SOURCE / COMPANIES
Yahoo delays sale of core business due to data breaches
Published: Jan 24, 2017 11:08 PM
Yahoo said on Monday that its $4.8 billion deal to sell its core Internet assets to US telecom titan Verizon has been delayed several months.

The closing originally set for this quarter has been pushed into next quarter due to "work required to meet closing conditions," the California online pioneer said in a statement, adding that it was "working expeditiously to close the transaction as soon as practicable."

The news came in an earnings release showing Yahoo swung to a profit of $162 million in the final three months of 2016.

The deal with Verizon, which would end Yahoo's run of more than 20 years as an independent company, has been thrown into doubt following disclosures of two huge data breaches.

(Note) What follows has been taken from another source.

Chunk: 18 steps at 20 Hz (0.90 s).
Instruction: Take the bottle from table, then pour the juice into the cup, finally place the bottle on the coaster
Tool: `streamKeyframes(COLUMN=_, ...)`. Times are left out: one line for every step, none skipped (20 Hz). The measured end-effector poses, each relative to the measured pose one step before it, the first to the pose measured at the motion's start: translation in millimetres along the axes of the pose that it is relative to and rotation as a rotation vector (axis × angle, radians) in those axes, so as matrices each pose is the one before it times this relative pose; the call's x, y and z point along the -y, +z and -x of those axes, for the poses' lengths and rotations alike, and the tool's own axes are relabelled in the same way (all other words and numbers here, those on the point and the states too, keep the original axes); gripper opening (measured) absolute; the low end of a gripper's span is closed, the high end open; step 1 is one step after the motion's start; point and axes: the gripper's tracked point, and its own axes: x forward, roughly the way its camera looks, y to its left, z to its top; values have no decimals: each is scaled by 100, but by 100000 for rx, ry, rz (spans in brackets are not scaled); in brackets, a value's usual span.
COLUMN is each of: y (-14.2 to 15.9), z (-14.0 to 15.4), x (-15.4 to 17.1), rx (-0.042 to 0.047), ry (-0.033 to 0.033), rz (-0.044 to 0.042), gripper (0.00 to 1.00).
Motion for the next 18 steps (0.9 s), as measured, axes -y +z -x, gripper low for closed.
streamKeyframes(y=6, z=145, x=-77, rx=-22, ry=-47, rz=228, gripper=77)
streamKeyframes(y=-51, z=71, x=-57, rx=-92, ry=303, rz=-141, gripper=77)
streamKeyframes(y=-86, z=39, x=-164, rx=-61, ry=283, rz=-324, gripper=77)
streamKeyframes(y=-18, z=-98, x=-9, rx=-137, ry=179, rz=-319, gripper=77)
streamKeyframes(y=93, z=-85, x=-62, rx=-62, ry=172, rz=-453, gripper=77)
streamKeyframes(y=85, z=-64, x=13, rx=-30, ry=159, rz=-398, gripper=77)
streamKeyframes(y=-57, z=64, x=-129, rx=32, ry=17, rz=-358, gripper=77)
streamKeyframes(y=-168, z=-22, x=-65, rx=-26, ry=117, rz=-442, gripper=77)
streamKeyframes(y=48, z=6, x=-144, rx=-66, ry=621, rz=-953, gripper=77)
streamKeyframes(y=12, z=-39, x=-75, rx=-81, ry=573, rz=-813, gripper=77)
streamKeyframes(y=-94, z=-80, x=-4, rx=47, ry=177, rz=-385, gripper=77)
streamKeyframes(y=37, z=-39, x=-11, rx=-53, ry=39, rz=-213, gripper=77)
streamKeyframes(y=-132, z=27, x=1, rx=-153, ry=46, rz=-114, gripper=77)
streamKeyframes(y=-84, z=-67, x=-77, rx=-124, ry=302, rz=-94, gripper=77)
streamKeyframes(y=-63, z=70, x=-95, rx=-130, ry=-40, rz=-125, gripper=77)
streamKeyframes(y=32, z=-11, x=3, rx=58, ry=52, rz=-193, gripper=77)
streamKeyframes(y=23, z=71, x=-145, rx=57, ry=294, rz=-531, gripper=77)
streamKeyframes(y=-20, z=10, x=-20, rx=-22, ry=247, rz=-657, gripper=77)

Yahoo said it is ramping up security as it grapples with the aftermath of epic hacks.

"Our top priority continues to be enhancing security for our users," Yahoo Chief Executive Marissa Mayer said.

She noted that "approximately 90 percent of our daily active users have already taken or do not need to take remedial action to protect their accounts, and we're aggressively continuing to drive this number up."

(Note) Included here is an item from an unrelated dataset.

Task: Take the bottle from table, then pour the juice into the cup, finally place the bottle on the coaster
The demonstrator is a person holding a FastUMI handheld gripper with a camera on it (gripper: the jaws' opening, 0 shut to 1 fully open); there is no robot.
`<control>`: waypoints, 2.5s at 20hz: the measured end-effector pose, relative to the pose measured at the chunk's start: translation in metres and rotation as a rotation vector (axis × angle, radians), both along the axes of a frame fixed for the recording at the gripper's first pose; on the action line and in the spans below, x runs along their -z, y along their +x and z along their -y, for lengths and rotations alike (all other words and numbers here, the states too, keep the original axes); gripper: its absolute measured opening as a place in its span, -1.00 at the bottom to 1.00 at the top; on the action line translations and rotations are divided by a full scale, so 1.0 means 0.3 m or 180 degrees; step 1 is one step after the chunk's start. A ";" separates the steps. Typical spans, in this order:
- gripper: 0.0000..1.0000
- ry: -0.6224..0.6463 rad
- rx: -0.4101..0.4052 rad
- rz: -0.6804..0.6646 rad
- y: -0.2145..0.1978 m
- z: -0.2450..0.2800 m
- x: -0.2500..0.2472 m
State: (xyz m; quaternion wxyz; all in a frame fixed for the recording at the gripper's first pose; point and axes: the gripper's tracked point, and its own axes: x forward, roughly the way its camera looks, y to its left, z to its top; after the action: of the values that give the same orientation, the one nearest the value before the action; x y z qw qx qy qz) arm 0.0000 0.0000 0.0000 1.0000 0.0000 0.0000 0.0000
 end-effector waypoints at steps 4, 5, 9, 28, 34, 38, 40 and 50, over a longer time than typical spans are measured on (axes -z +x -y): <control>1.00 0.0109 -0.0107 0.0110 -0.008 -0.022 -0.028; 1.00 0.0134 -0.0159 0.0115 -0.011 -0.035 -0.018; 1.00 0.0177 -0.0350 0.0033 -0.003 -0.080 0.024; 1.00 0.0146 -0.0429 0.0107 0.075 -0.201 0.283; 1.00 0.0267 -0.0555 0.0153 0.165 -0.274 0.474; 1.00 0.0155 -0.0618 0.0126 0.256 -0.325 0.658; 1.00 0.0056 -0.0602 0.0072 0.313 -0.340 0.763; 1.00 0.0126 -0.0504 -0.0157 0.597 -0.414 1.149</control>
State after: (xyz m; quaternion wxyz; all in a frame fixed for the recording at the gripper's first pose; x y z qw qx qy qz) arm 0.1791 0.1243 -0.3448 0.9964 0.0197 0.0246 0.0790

Yahoo boasted having more than 1 billion users monthly in 2016, with more than 650 million of those people connecting from mobile devices.

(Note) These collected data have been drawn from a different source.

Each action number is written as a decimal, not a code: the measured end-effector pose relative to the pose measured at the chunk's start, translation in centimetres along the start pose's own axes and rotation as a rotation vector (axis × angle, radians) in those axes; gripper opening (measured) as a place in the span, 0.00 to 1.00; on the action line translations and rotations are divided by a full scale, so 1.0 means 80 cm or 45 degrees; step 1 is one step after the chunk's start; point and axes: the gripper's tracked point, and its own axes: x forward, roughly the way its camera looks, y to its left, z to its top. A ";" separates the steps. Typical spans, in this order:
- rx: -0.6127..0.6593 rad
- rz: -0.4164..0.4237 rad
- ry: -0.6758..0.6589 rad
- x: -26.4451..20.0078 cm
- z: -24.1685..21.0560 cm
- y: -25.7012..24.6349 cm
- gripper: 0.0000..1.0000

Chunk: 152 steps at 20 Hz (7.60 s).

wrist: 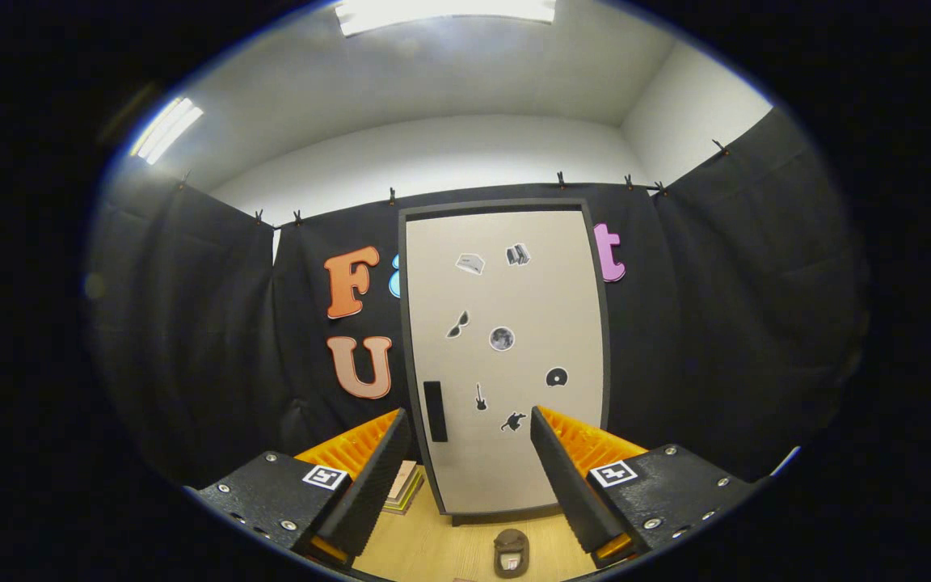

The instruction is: Open the shoe cabinet door, grab the shoes and put them into the shoe cabinet, then close the shoe cabinet door.

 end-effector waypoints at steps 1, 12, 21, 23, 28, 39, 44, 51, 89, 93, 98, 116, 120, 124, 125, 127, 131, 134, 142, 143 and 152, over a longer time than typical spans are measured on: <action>-0.008 0.000 0.004 0.007 -0.005 0.008 0.93; -0.070 -0.038 0.025 0.090 -0.044 0.050 0.94; -0.043 -0.004 0.045 0.212 -0.091 0.071 0.87; -0.039 0.007 0.066 0.237 -0.105 0.074 0.83; -0.061 0.019 0.105 0.287 -0.134 0.075 0.81; -0.101 0.030 0.144 0.352 -0.174 0.084 0.42; -0.071 0.028 0.168 0.349 -0.175 0.084 0.33; -0.059 0.057 0.179 0.302 -0.168 0.078 0.29; 0.001 0.128 0.162 0.088 -0.133 -0.219 0.26; 0.001 0.052 0.154 0.090 -0.135 -0.260 0.22; 0.011 -0.079 0.162 0.079 -0.135 -0.317 0.20; -0.034 -0.388 0.238 0.010 -0.155 -0.263 0.20; -0.021 -0.379 0.277 0.016 -0.182 -0.209 0.20; 0.004 -0.307 0.348 0.034 -0.223 -0.153 0.20; -0.005 -0.292 0.368 0.037 -0.235 -0.142 0.20; -0.021 -0.254 0.420 0.046 -0.263 -0.122 0.20; -0.013 -0.178 0.534 0.062 -0.328 -0.087 0.20; -0.021 -0.131 0.640 0.076 -0.383 -0.072 0.20; 0.024 -0.055 0.883 0.118 -0.516 -0.056 0.20; 0.025 -0.041 0.921 0.121 -0.535 -0.054 0.20; 0.024 0.040 1.187 0.142 -0.671 -0.036 0.20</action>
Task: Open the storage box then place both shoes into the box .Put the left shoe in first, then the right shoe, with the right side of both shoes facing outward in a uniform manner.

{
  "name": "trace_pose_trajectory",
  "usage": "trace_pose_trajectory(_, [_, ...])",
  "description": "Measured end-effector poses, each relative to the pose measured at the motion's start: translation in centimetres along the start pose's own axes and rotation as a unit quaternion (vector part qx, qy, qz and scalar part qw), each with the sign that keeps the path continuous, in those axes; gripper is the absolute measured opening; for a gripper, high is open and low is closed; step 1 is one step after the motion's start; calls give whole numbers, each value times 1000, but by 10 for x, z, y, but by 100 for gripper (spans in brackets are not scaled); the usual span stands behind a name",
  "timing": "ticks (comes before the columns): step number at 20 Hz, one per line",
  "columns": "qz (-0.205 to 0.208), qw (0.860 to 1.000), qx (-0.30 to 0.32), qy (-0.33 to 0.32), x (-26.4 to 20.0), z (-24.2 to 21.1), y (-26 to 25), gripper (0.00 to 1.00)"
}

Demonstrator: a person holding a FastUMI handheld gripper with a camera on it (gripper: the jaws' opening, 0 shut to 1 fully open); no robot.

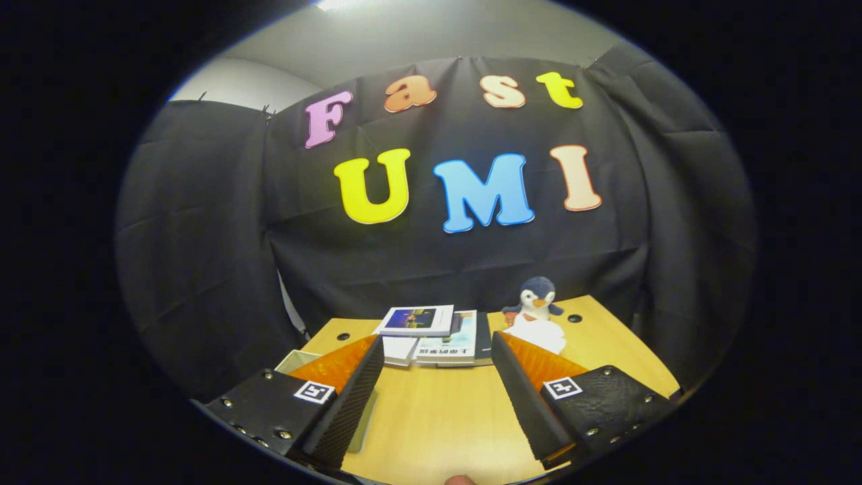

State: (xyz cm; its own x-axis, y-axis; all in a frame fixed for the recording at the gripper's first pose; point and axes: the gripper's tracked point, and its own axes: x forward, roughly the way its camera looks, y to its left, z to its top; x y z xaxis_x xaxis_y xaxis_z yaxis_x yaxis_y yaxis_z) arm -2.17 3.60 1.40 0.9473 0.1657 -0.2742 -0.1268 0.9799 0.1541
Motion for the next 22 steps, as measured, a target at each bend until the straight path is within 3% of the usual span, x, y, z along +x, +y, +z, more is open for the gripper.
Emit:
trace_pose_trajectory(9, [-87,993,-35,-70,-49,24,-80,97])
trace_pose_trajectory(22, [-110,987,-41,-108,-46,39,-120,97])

The US Securities and Exchange Commission (SEC) has opened an investigation into whether Yahoo should have informed investors sooner about two major data breaches, The Wall Street Journal reported Sunday, citing people familiar with the matter.

US law requires companies that fall victim to such hacks to disclose them as soon as they are deemed to affect stock prices.

Yahoo announced in September that hackers in 2014 stole personal data from more than 500 million of its user accounts.

It admitted another cyber attack in December, this one dating from 2013, affecting more than 1 billion users.

The SEC's investigation is focusing on why it took Yahoo several years to reveal the 2013 and 2014 attacks.

The data breaches have been a major embarrassment for a former Internet leader that has failed to keep up with Google, Facebook and other rising stars.

The cyber attacks, and how notifying users was handled, have also raised concerns that Verizon may seek to pay a lower price for Yahoo or even back out of the deal.

When companies are in the process of being acquired, earnings that hit or surpass targets typically don't knock matters off course.

"The bigger things are the breaches; those have Verizon reconsidering the deal," analyst Rob Enderle of Enderle Group told AFP.